Re: Git clone and case sensitivity

2018-07-31 Thread Jeff Hostetler




On 7/29/2018 5:28 AM, Jeff King wrote:

On Sun, Jul 29, 2018 at 07:26:41AM +0200, Duy Nguyen wrote:


strcasecmp() will only catch a subset of the cases. We really need to
follow the same folding rules that the filesystem would.


True. But that's how we handle case insensitivity internally. If a
filesytem has more sophisticated folding rules then git will not work
well on that one anyway.


Hrm. Yeah, I guess that's the best we can do for the actual in-memory
checks. Everything else depends on doing an actual filesystem operation,
and our icase stuff kicks in way before then. I was mostly thinking of
HFS+ utf8 normalization weirdness, but I guess people are accustomed to
that by now.


For the case of clone, I actually wonder if we could detect during the
checkout step that a file already exists. Since we know that the
directory we started with was empty, then if it does, either:

   - there's some funny case-folding going on that means two paths in the
 repository map to the same name in the filesystem; or

   - somebody else is writing to the directory at the same time as us


This is exactly what my first patch does (minus the sparse checkout
part).


Right, sorry, I should have read that one more carefully.


But without knowing the exact folding rules, I don't think we can
locate this "somebody else" who wrote the first path. So if N paths
are treated the same by this filesystem, we could only report N-1 of
them.

If we want to report just one path when this happens though, then this
works quite well.


Hmm. Since most such systems are case-preserving, would it be possible
to report the name of the existing file? Doing it via opendir/readdir is
hacky, and anyway puts the burden on us to find the matching name. Doing
it via fstat() on the opened file doesn't work because at that the
filesystem has resolved the name to an inode.

So yeah, perhaps strcasecmp() is the best we can do (I do agree that
being able to mention all of the conflicting names is a benefit).

I guess we should be using fspathcmp(), though, in case it later learns
to be smarter.

-Peff



As has already been mentioned, this gets into weird territory really
fast, between case folding, final space/dot on windows, utf8 NFC/NFD
weirdness on the mac, utf8 invisible chars on the mac, long/short names
on windows, and etc.

And that's just for filenames.  Things really get weird if directory
names have these ambiguities.

Perhaps just print the problematic paths (where the collision is
detected) and let the user decide how to correct them.
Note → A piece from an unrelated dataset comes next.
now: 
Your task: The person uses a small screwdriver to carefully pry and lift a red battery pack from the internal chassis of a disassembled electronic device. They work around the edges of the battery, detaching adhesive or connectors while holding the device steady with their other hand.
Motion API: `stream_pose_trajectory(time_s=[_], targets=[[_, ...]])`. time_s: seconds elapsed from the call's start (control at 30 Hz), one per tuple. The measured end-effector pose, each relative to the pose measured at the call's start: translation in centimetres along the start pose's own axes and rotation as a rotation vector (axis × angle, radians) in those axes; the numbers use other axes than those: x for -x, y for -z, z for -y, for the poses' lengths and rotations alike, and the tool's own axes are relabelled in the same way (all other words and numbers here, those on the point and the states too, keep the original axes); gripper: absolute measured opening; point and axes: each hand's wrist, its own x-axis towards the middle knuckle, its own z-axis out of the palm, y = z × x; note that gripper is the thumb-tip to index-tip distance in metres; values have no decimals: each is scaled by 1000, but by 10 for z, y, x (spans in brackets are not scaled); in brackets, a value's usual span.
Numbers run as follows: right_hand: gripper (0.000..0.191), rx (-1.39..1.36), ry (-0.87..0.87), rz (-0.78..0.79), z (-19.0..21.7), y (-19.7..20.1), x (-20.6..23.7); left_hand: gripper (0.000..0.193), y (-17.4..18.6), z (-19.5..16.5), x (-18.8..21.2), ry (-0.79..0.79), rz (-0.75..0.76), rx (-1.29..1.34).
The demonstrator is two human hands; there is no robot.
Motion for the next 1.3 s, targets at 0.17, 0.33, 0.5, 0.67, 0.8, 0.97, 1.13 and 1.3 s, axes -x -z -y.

Perhaps we could have a separate tool that could scan the index or
commit for potential conflicts and warn them in advance (granted, it
might not be perfect and may report a few false positives).

Forcing them into a sparse-checkout situation might be over their
skill level.

Jeff


Re: Git clone and case sensitivity

2018-07-29 Thread Jeff King
On Sun, Jul 29, 2018 at 07:26:41AM +0200, Duy Nguyen wrote:

> > strcasecmp() will only catch a subset of the cases. We really need to
> > follow the same folding rules that the filesystem would.
> 
> True. But that's how we handle case insensitivity internally. If a
> filesytem has more sophisticated folding rules then git will not work
> well on that one anyway.

Hrm. Yeah, I guess that's the best we can do for the actual in-memory
checks. Everything else depends on doing an actual filesystem operation,
and our icase stuff kicks in way before then. I was mostly thinking of
HFS+ utf8 normalization weirdness, but I guess people are accustomed to
that by now.

> > For the case of clone, I actually wonder if we could detect during the
> > checkout step that a file already exists. Since we know that the
> > directory we started with was empty, then if it does, either:
> >
> >   - there's some funny case-folding going on that means two paths in the
> > repository map to the same name in the filesystem; or
> >
> >   - somebody else is writing to the directory at the same time as us
> 
> This is exactly what my first patch does (minus the sparse checkout
> part).

Right, sorry, I should have read that one more carefully.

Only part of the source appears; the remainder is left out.